**Task brief:** The lines from the top of the material through the line with "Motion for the" are to be set down exactly. Leave the pictures out.
== Dataset content
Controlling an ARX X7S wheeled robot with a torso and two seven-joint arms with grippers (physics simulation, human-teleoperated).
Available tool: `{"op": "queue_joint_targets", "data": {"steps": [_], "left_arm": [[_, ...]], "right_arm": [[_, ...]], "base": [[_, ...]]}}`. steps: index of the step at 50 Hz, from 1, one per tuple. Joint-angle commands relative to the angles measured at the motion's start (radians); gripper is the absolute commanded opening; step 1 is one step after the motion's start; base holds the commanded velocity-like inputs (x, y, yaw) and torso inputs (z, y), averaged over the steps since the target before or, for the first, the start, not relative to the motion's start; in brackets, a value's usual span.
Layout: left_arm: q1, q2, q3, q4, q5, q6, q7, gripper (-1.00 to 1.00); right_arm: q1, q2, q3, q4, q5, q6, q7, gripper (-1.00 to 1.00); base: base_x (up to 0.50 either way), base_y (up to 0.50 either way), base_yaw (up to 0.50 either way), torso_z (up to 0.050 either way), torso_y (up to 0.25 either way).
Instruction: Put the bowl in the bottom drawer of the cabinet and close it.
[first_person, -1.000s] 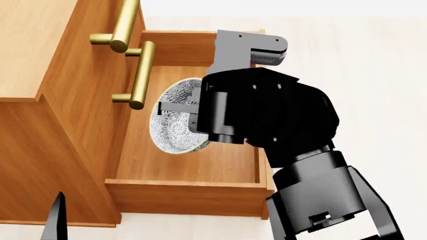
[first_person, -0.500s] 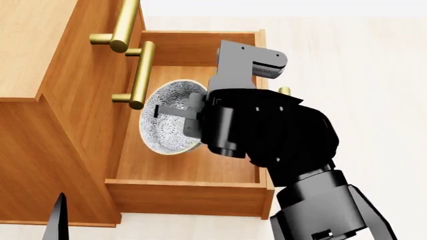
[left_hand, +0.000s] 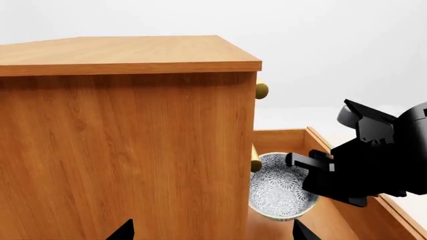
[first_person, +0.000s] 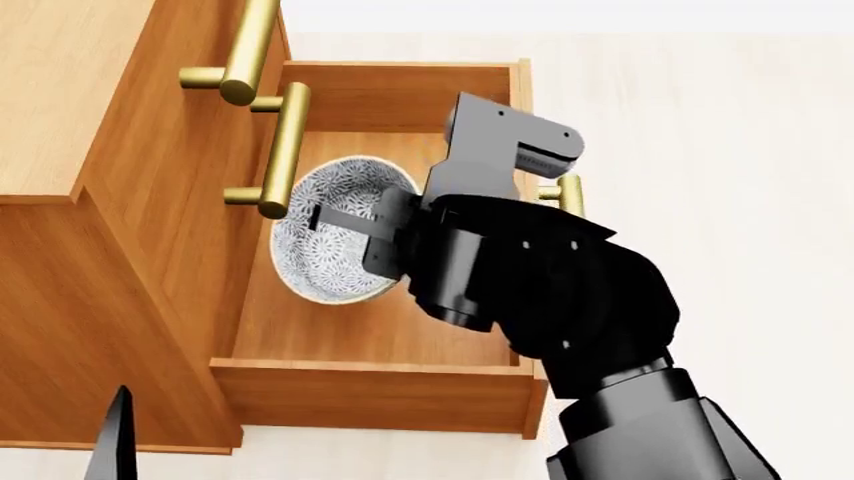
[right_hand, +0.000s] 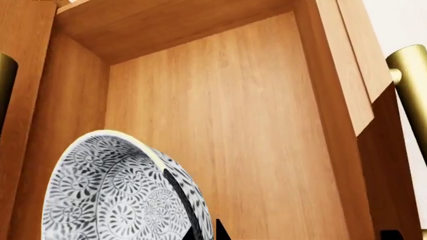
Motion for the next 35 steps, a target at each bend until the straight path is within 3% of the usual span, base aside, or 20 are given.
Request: {"op": "queue_joint_targets", "data": {"steps": [1, 35], "left_arm": [[-0.015, 0.026, -0.029, -0.094, 0.025, 0.073, 0.012, 1.0], [-0.028, 0.032, -0.015, -0.095, 0.02, 0.062, 0.007, 1.0]], "right_arm": [[-0.015, -0.018, 0.031, -0.019, -0.012, -0.03, -0.028, -1.0], [-0.027, -0.003, 0.019, -0.02, 0.016, -0.049, -0.015, -1.0]], "base": [[0.0, 0.0, 0.0, 0.0, 0.0], [0.0, 0.0, 0.0, 0.0, 0.0]]}}
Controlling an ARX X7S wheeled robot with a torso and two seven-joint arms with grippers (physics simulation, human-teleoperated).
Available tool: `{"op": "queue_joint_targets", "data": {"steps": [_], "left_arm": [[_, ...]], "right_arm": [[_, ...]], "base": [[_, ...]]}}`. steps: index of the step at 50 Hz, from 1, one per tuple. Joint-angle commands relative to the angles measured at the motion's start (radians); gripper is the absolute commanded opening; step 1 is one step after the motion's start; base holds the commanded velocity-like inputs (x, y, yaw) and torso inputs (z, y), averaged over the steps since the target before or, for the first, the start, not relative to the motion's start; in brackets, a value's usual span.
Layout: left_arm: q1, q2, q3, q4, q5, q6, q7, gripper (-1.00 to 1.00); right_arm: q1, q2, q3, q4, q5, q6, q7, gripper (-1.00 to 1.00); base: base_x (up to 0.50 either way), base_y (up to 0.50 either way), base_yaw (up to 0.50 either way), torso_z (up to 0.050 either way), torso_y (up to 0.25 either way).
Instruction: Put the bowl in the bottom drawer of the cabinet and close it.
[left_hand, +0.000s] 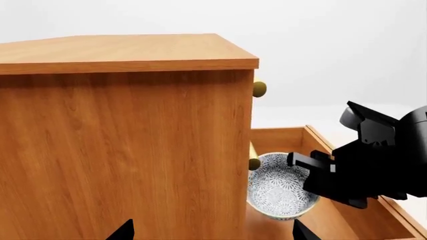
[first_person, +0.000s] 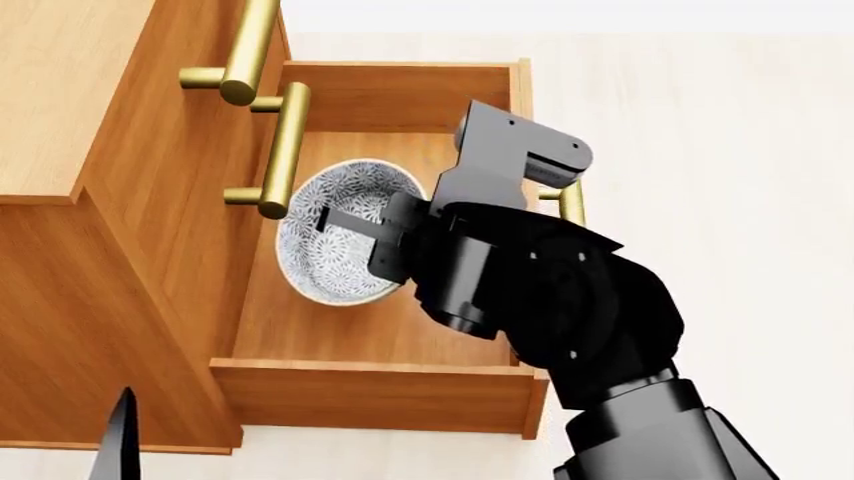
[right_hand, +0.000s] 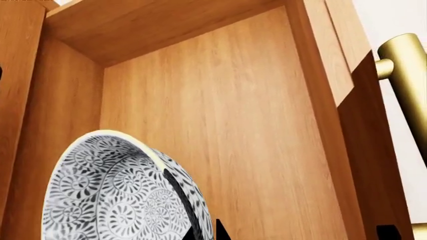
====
**Task result:**
Controlling an ARX X7S wheeled robot with a torso and two seven-joint arms with grippers (physics simulation, human-teleoperated).
Available tool: `{"op": "queue_joint_targets", "data": {"steps": [_], "left_arm": [[_, ...]], "right_arm": [[_, ...]], "base": [[_, ...]]}}`. steps: index of the step at 50 Hz, from 1, one per tuple. Joint-angle commands relative to the angles measured at the motion's start (radians); gripper is the absolute commanded opening; step 1 is one step after the motion's start; base holds the commanded velocity-like inputs (x, y, yaw) and torso inputs (z, y), averaged over the steps since the target before or, for the first, the start, not relative to the motion's start; in brackets, a value's usual span.
Layout: left_arm: q1, q2, q3, q4, q5, q6, q7, gripper (-1.00 to 1.00); right_arm: q1, q2, q3, q4, q5, q6, q7, gripper (-1.00 to 1.00); base: base_x (up to 0.50 either way), base_y (up to 0.50 either way), base_yaw (up to 0.50 either way), torso_z (up to 0.050 either way), torso_y (up to 0.25 either way).
Instruction: Put the bowl in the bottom drawer of the cabinet and close it.
[first_person, -1.000s] 
[first_person, -0.500s] 
[left_hand, +0.000s] 
[first_person, +0.000s] 
[right_hand, +0.000s] 
Motion for the next 35 steps, a target at each bend until the straight path is within 3% of the usual span, base aside, or 20 are given.

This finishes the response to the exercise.